Abstract

Exulting with a Joycean glee, the writerly protagonist of John Banville's Nightspawn declares: ‘Sweaty pencils poised, panting hunters of the symbol? There is wealth in store’. Although the ‘Banville industry’ has not been quite as industrious as the Joyce scholars, to date there have been seven scholarly monographs analysing and investigating his fictional output as well as the Irish University Review's Special Issue dedicated to his work, edited by Derek Hand and published in 2006. John Kenny's John Banville, which appeared in the Irish Academic Press' series ‘Irish Writers in their Time’, is a worthy contribution to this ‘wealth’. John Banville is a well-written and fascinating addition to Banville scholarship.

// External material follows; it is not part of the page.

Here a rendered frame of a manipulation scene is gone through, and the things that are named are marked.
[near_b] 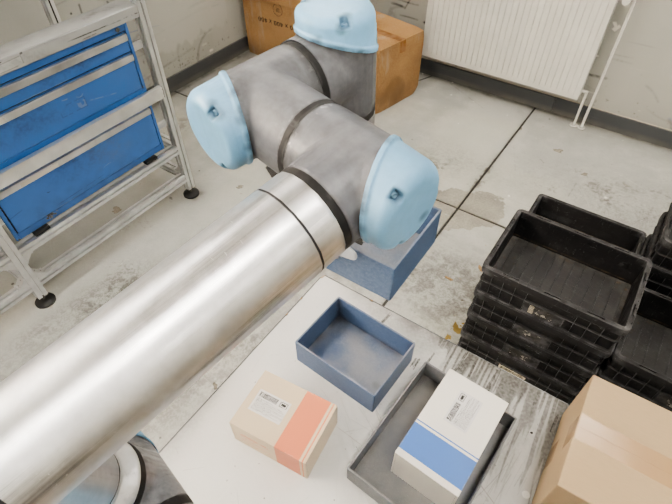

More than close readings of the books, Kenny relies here on two sources: Banville's own reviews, essays, and articles and, as he points out in the Preface, ‘to a lesser extent’, the manuscripts held at Trinity College Library in Dublin (p. x). Both sources have been explored before, but no one has paid such meticulous attention to Banville's own work as a reviewer, literary critic, and essayist; Kenny has brought to light numerous less well-known pieces from Banville's early days as a reviewer. Furthermore, he has also included Banville's uncollected early short stories, his first book, Long Lankin (1970), and his first full-length novel, Nightspawn (1971), among the texts he considers in this study. The latter, part of the ‘formational period’ according to Kenny's periodization, have all too frequently been neglected as less noteworthy than his early fiction (p. xxi). John Banville offers an illuminating analysis of themes and motifs that first occur in the formational period and come to maturation in Banville's later works. For instance, Kenny calls attention to the ‘interiorized moments of panic’ in ‘A Death’, a short story from Long Lankin, in order to point out a connection with Doctor Copernicus which was published in 1976 (p. 92). He is also the first person to note a link between one of Banville's earliest short stories, ‘The Party’ (1966), that has remained uncollected, and The Book of Evidence, published in 1989 (p. 155). Links like these are of utmost value for an author such as Banville, who is infamous for building intra-textual connections across his oeuvre.